Por essas rachaduras se infiltraram – e as ampliaram – políticas como a saída dos EUA do Acordo de Paris ou o redobramento da extração, venda e uso de combustíveis fósseis. Uma tendência em que estão os 20 maiores produtores mundiais de carvão, petróleo e gás, como os próprios EUA, Rússia, Brasil ou Arábia Saudita.
Na Europa, de acordo com o que os pesquisadores da Bocconi compilaram, foi constatado o "impacto adverso que a ascensão da extrema direita teve na ação para mitigar as mudanças climáticas". Ela "enfraqueceu as medidas para reduzir as emissões de gases de efeito estufa, a incorporação de fontes renováveis e o abandono dos combustíveis fósseis".

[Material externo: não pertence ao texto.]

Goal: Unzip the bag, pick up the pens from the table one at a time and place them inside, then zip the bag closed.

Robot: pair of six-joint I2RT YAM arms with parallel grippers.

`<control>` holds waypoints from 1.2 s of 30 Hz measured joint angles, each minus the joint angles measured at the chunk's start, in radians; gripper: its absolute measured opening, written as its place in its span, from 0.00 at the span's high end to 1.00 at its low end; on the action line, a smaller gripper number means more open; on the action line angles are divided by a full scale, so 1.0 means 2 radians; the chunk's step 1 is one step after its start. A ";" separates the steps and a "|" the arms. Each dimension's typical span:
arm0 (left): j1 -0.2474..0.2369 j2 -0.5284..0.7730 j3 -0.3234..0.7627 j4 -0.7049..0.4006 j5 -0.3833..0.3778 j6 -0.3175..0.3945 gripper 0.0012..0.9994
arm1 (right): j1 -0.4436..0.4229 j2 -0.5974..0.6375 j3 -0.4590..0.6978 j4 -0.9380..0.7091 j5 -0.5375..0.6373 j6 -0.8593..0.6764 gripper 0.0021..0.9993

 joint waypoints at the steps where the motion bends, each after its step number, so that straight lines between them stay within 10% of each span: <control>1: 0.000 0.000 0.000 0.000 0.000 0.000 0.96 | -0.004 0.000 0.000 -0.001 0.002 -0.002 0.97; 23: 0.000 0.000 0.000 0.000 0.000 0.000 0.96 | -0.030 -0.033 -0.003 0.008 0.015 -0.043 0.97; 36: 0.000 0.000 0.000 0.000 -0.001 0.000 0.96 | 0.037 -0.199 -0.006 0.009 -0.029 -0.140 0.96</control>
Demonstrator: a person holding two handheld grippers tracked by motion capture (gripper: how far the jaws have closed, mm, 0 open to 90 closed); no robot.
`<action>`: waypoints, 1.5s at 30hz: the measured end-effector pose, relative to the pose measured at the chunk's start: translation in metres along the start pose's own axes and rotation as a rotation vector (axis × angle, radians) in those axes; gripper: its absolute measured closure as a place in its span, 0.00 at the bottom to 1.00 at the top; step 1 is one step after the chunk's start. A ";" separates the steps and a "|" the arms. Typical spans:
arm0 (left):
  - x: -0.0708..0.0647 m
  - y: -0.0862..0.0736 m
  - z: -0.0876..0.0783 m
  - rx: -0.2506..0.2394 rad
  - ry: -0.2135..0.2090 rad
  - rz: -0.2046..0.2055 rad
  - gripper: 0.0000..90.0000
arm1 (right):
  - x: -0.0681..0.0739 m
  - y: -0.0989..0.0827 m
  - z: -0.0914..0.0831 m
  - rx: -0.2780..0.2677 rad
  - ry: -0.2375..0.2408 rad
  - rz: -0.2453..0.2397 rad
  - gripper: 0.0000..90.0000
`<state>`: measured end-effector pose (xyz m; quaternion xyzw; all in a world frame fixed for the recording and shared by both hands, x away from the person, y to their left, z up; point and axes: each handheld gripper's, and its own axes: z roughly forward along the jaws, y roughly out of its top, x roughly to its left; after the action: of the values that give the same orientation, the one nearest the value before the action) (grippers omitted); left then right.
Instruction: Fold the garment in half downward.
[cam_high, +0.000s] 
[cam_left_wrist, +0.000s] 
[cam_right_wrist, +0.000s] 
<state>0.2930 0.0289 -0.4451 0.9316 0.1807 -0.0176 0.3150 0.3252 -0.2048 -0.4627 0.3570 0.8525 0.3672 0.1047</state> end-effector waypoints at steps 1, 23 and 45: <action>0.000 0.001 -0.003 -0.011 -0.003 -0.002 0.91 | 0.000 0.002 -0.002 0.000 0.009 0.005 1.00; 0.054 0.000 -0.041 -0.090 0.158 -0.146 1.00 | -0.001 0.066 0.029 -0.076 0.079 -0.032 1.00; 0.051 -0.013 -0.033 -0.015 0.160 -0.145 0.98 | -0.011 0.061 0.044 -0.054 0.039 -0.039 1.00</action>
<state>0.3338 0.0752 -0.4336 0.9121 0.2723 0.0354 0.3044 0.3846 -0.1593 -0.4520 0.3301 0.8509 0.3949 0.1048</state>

E esse ambiente arrasta, por exemplo, o mundo empresarial, que parece ter perdido a vontade de caminhar para um modelo mais verde e abandonou os compromissos climáticos.
"Os países falharam novamente", reflete Javier Andaluz, que analisa que "é especialmente preocupante a postura da União Europeia com essa virada negacionista para a direita que existe no Parlamento Europeu e que coloca um futuro digno em ainda mais risco. O atraso da UE em apresentar seu plano climático envia um péssimo sinal, pelo qual a Europa perde a liderança e se junta à ala "retardatária"".
O 'big money' perde a vontade de parecer verde.
Quando os chefes de estado e governo se despedirem nesta quinta-feira, faltarão 15 dias para começar a Cúpula do Clima em Belém do Pará (Brasil). E é assim que está o campo de jogo.